**Problem to work on**
In the entries below, find every line with "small" and copy it.

**The data**
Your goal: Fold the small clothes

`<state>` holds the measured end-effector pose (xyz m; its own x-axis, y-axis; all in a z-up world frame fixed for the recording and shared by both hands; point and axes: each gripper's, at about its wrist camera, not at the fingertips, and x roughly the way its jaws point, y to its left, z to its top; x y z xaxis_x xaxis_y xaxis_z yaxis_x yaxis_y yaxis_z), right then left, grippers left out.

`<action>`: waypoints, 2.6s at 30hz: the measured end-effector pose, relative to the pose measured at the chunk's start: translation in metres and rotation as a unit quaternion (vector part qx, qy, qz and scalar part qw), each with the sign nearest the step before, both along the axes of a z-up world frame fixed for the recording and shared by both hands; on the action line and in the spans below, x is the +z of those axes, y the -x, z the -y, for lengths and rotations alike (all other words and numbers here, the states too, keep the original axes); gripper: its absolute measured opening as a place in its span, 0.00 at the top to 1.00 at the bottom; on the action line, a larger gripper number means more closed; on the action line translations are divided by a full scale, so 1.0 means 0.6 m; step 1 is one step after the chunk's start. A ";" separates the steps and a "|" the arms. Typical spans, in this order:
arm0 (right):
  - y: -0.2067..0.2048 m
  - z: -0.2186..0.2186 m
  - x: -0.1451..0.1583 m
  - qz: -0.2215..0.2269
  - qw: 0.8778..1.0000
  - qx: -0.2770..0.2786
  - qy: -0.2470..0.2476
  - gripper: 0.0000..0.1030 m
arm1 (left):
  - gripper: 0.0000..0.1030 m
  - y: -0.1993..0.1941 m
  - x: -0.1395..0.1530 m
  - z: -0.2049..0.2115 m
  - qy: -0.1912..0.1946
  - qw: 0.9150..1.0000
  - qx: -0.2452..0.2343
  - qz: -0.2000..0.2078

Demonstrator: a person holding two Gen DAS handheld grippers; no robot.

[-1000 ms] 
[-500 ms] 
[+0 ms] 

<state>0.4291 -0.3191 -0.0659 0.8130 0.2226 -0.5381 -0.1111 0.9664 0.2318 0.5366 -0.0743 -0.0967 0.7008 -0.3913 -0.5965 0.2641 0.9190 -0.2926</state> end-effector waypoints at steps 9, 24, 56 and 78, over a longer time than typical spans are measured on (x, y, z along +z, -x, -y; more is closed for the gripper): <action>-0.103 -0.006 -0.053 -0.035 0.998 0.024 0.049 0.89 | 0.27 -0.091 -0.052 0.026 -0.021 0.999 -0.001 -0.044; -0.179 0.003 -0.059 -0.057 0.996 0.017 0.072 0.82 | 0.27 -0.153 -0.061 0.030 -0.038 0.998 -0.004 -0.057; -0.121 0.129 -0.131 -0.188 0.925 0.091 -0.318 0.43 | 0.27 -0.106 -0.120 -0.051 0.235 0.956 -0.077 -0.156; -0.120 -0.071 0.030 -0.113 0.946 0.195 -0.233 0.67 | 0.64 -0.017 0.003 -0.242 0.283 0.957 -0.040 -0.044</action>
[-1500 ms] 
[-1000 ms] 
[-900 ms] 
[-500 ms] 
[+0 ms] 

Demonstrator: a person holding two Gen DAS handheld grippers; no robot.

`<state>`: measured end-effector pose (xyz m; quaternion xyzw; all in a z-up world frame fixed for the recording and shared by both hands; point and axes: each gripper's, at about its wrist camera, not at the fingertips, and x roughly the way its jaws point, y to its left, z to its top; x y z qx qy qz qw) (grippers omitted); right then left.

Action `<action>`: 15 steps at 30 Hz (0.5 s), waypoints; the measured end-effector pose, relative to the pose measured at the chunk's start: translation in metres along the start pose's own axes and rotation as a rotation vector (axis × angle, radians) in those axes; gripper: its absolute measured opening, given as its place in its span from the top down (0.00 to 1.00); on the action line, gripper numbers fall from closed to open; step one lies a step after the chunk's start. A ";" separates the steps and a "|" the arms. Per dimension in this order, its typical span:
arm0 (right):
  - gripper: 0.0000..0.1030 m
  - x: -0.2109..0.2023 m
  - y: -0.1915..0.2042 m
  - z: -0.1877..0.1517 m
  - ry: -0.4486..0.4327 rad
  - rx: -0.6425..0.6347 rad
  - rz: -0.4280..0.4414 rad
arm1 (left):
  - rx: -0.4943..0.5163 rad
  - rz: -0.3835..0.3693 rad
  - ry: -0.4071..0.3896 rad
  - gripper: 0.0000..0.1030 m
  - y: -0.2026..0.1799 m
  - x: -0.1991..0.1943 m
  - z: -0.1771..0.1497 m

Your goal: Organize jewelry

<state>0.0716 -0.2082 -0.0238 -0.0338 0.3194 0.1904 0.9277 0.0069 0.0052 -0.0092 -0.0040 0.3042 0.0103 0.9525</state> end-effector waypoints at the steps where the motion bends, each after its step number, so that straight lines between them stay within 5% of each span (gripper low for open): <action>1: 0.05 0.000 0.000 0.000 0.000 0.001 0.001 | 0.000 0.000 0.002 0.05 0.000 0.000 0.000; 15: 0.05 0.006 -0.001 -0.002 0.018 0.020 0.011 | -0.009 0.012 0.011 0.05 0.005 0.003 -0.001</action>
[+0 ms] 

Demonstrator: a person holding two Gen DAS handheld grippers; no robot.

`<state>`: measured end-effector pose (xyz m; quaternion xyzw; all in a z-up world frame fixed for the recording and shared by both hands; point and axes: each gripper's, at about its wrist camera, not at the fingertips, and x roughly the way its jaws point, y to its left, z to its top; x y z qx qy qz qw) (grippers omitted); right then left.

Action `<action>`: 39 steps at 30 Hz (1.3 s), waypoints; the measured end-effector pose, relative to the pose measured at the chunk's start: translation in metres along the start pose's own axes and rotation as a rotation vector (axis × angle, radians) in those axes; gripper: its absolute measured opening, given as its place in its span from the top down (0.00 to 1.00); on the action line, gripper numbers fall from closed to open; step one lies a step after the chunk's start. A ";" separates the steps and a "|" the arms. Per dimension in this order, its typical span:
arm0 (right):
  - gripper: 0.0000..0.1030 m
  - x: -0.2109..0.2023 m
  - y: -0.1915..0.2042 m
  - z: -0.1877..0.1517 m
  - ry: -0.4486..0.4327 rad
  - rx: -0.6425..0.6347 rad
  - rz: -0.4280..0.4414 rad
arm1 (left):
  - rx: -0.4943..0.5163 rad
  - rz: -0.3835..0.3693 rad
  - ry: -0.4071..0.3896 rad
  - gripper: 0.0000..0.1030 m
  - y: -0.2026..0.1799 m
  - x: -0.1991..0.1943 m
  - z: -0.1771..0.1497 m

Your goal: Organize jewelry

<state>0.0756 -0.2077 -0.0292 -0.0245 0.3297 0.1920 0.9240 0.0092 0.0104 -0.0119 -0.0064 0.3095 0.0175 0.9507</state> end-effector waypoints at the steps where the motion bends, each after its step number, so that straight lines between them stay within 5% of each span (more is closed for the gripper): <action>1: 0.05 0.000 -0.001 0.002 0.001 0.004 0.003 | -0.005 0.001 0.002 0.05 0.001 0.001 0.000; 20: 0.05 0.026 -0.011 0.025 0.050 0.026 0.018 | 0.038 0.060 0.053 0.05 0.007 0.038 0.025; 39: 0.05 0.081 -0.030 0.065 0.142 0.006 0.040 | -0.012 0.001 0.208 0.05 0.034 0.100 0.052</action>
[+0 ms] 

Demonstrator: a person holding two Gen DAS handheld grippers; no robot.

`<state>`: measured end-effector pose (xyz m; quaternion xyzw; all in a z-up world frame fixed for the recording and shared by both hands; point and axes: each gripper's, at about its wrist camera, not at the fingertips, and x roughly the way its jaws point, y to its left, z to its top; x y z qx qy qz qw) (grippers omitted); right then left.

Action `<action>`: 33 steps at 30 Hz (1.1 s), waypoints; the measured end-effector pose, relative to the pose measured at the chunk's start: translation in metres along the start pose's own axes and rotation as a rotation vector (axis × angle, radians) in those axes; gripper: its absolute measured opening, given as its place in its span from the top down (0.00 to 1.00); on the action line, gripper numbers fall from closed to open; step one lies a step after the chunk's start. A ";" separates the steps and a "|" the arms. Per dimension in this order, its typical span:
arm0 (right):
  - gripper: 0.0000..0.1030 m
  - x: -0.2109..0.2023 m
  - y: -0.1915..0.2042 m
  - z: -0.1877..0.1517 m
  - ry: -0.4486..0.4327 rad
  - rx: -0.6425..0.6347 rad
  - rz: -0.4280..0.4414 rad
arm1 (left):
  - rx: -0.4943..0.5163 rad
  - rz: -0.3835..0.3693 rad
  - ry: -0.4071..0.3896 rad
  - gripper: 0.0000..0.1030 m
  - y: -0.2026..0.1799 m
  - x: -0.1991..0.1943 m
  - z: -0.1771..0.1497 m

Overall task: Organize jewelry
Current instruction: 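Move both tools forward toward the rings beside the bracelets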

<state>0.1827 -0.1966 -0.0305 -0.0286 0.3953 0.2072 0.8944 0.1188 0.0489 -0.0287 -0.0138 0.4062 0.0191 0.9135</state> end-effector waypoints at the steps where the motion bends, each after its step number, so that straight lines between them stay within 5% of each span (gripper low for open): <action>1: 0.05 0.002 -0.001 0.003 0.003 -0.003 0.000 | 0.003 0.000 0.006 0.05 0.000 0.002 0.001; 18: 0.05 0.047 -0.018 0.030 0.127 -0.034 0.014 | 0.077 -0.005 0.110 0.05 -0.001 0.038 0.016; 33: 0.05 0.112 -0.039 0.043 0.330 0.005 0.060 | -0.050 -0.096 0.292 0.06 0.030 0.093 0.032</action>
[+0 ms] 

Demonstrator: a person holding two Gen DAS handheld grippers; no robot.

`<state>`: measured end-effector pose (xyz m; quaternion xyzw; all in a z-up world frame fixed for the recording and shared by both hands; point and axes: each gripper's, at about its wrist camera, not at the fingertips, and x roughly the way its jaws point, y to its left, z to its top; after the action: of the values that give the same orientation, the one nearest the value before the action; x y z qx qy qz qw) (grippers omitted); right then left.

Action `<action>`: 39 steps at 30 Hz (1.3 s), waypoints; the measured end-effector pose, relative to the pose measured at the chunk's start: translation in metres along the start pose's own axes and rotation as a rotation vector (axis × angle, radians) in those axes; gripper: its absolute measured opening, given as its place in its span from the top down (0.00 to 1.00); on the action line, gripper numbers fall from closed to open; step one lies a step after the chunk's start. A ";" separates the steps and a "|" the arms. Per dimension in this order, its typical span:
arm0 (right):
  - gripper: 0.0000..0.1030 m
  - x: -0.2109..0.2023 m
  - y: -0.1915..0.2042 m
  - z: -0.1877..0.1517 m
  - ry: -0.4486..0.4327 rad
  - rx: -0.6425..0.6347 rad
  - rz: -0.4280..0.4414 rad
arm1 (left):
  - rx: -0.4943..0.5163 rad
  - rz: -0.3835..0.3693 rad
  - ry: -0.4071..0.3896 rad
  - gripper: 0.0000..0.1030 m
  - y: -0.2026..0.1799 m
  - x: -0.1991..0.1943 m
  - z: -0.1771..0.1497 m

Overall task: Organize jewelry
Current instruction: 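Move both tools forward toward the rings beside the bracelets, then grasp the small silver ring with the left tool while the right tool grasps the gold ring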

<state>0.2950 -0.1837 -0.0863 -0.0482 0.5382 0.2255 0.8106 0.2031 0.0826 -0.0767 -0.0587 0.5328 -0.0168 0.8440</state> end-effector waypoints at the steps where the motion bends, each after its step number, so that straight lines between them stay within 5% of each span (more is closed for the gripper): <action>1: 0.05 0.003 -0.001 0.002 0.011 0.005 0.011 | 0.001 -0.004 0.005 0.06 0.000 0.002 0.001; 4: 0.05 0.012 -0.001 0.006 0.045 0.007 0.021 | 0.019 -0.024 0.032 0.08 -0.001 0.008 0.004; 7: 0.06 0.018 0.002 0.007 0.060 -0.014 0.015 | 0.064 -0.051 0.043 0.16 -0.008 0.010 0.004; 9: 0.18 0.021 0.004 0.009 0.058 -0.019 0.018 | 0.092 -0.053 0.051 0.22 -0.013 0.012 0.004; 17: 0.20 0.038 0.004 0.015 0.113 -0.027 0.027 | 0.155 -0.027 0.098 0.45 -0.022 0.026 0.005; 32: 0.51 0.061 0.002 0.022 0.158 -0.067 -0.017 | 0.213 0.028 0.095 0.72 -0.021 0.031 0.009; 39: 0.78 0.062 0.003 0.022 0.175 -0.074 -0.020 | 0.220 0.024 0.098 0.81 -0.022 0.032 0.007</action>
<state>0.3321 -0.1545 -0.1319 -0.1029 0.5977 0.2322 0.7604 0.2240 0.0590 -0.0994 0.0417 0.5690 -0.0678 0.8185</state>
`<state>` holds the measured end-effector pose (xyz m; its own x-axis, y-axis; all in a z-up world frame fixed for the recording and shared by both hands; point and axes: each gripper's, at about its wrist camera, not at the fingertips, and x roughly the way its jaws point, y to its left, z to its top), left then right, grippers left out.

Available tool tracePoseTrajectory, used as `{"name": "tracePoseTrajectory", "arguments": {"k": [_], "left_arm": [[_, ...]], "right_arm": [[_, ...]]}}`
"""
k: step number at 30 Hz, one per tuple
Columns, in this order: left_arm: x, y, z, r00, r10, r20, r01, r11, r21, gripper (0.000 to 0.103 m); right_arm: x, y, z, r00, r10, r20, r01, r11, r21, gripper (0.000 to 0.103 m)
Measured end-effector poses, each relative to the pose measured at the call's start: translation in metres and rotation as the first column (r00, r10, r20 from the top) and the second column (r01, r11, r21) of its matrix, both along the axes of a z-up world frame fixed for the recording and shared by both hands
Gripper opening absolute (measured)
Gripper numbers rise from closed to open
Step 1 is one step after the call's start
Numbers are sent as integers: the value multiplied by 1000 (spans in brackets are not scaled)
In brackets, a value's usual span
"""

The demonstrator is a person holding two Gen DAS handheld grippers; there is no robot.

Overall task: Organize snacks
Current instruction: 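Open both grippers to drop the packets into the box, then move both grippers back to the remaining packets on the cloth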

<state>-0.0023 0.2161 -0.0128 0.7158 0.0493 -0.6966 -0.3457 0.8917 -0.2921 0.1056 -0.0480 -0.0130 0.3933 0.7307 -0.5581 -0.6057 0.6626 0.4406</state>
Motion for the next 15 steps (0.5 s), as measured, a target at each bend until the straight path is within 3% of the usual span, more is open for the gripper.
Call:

**Response area**
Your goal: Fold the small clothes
Current instruction: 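Move both tools forward toward the rings beside the bracelets, then grasp the small silver ring with the left tool while the right tool grasps the gold ring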

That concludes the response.